# YOUR ASSIGNMENT
In the data, find each line where the word "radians" appears and list that line.

# DATA FOR THE TASK
****

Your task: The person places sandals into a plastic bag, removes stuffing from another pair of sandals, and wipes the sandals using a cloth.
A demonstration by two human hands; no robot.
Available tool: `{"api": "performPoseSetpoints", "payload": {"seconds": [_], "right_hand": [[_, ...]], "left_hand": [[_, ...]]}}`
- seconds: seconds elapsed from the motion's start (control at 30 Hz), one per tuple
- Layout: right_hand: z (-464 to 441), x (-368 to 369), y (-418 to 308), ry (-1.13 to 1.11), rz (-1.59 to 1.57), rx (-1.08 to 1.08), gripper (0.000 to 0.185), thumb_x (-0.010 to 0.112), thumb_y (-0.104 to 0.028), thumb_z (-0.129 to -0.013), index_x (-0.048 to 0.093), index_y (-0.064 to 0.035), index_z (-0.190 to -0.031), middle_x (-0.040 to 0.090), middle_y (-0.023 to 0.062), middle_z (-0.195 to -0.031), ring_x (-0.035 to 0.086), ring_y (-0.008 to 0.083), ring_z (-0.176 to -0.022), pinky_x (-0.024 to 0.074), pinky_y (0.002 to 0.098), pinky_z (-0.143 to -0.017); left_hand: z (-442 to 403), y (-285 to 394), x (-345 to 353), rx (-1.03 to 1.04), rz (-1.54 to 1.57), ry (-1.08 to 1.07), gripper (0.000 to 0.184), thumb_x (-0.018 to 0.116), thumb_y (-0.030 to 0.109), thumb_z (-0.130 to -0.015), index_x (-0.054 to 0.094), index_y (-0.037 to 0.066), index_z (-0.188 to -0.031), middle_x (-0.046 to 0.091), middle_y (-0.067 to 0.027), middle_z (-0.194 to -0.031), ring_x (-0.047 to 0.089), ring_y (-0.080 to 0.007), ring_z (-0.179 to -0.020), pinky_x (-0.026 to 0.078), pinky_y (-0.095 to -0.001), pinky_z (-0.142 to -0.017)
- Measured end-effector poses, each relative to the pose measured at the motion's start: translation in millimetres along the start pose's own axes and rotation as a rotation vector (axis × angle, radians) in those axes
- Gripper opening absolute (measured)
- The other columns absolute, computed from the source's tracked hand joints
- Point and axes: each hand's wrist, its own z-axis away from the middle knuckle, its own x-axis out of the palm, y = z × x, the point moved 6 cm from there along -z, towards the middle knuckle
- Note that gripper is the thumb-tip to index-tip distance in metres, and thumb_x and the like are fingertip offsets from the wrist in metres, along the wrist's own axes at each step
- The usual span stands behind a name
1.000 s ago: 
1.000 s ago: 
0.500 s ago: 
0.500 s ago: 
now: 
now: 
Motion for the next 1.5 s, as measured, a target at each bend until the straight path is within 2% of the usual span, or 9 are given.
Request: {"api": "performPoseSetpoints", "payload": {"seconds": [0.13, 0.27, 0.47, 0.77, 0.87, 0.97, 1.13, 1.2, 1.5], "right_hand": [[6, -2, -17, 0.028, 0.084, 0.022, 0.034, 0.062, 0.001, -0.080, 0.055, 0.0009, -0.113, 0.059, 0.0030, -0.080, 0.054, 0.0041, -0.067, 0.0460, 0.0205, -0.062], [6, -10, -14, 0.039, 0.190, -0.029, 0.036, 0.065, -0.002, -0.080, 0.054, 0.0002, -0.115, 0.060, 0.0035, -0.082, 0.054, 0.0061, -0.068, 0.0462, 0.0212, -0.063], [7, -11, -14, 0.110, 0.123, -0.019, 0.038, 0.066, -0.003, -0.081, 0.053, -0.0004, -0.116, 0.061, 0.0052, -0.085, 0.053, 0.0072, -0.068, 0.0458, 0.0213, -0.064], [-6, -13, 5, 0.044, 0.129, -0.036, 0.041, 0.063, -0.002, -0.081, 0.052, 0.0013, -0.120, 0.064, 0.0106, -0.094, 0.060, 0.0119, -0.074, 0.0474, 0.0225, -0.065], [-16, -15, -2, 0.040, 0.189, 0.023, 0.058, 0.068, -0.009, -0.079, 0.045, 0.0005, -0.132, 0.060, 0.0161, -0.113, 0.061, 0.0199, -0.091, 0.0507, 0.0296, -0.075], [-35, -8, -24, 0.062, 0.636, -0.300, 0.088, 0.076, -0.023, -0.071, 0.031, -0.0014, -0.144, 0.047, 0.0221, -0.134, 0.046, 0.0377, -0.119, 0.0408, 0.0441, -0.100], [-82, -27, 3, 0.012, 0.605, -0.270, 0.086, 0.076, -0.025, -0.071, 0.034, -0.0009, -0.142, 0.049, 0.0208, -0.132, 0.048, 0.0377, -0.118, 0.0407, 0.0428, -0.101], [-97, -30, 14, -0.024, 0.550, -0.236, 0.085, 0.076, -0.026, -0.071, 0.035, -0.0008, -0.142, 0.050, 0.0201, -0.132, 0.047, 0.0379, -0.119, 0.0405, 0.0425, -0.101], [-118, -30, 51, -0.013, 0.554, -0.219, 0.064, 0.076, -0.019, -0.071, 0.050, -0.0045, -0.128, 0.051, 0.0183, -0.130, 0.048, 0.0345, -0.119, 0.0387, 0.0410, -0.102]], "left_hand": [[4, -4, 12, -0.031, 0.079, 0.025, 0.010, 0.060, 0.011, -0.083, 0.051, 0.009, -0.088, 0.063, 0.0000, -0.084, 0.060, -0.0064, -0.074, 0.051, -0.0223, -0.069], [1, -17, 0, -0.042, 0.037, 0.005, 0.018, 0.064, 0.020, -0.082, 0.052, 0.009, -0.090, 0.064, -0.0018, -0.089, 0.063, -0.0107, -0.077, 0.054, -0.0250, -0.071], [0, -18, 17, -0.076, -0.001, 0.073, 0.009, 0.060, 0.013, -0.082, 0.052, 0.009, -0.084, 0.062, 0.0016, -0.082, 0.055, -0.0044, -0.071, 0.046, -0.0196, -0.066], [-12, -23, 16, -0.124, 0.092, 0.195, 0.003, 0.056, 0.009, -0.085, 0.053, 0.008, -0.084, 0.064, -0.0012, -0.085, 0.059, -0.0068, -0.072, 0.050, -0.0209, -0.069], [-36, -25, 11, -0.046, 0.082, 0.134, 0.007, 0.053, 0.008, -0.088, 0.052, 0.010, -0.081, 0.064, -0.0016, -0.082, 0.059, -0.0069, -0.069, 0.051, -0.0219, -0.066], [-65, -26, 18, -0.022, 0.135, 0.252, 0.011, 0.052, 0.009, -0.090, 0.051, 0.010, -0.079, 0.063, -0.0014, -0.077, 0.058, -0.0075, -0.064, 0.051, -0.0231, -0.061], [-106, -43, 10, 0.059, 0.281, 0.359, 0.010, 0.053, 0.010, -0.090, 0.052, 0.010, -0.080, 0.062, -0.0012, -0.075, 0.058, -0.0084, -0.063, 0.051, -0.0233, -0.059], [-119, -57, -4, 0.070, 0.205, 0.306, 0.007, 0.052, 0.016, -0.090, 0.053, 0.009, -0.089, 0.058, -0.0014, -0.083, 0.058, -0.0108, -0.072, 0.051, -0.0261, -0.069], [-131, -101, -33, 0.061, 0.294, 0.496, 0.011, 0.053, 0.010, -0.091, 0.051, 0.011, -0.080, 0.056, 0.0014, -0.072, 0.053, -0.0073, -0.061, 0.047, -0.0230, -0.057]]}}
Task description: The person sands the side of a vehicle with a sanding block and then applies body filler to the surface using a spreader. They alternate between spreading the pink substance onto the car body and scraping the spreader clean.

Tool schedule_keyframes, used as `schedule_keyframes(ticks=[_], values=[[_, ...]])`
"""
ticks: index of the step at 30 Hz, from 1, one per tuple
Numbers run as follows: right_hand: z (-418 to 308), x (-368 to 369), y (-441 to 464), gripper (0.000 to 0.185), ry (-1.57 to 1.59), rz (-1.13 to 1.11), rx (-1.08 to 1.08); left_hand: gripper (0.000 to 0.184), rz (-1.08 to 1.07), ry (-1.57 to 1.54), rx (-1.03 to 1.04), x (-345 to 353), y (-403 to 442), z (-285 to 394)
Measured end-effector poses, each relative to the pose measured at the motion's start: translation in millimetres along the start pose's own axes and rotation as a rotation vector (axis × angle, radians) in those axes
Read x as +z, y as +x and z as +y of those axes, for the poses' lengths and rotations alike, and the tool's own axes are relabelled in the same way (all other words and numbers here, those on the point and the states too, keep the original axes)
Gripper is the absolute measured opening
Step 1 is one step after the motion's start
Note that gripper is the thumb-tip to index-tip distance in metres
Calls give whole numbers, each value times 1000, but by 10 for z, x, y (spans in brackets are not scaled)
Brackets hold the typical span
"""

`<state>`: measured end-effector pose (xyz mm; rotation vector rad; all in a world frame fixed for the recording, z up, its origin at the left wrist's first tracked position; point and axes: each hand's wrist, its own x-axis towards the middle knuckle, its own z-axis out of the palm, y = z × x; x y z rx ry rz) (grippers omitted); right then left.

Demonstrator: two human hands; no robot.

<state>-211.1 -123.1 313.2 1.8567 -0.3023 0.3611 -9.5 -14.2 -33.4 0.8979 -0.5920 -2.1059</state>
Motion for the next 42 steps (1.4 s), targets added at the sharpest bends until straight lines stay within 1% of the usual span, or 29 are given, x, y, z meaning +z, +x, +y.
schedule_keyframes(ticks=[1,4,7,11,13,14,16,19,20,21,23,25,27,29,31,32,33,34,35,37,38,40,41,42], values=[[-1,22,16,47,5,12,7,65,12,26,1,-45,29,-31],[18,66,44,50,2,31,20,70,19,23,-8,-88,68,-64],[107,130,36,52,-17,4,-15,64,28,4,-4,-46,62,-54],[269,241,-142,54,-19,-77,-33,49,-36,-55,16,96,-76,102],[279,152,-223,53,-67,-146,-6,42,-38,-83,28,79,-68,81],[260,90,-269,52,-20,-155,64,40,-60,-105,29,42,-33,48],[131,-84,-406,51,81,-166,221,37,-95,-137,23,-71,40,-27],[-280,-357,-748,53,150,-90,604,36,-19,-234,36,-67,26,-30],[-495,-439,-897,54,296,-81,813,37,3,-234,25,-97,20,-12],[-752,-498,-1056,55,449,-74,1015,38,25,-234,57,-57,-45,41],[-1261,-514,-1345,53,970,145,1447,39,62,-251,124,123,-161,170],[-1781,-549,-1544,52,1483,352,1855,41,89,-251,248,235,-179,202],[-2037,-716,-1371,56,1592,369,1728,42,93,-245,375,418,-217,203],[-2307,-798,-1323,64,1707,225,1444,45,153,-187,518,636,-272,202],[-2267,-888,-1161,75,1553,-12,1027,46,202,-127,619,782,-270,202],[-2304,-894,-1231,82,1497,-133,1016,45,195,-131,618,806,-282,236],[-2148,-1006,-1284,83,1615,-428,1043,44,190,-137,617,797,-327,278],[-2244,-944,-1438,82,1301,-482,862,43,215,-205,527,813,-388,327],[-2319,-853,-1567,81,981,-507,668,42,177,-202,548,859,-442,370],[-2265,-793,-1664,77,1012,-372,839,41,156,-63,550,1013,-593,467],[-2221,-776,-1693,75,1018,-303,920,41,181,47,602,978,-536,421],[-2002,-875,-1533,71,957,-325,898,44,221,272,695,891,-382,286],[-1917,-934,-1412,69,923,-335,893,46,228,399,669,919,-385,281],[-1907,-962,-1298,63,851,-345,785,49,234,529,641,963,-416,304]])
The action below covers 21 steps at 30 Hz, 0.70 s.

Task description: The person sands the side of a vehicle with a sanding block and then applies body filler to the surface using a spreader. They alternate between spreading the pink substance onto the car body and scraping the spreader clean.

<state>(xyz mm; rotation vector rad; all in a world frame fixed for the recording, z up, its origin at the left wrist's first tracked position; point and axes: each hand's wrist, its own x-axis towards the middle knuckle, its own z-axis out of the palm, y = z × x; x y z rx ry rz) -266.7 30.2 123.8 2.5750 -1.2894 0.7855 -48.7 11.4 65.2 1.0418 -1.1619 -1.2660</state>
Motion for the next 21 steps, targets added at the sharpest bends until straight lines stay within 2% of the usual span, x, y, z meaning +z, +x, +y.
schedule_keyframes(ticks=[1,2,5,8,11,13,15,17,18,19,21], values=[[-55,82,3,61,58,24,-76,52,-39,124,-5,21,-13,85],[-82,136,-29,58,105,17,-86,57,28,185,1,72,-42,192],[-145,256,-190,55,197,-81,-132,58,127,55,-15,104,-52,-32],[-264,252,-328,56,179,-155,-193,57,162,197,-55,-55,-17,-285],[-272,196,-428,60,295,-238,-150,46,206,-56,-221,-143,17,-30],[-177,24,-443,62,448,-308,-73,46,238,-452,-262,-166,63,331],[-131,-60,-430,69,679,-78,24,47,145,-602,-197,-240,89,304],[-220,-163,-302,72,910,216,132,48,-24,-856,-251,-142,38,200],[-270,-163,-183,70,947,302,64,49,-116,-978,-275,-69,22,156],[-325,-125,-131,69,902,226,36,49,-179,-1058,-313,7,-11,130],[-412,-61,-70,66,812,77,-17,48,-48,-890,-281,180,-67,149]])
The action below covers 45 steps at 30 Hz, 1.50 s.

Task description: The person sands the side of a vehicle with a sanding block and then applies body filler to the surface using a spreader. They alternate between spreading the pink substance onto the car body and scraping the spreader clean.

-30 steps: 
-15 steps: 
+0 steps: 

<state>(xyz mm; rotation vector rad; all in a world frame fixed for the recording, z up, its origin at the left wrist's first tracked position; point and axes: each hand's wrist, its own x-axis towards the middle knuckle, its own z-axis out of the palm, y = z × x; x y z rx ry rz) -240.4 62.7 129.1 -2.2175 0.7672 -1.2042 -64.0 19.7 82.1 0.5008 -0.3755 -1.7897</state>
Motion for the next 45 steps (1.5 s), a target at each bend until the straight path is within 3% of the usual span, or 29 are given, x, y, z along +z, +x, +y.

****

# SOLUTION
- Measured end-effector poses, each relative to the pose measured at the motion's start: translation in millimetres along the start pose's own axes and rotation as a rotation vector (axis × angle, radians) in those axes
Measured end-effector poses, each relative to the pose measured at the motion's start: translation in millimetres along the start pose's own axes and rotation as a rotation vector (axis × angle, radians) in those axes

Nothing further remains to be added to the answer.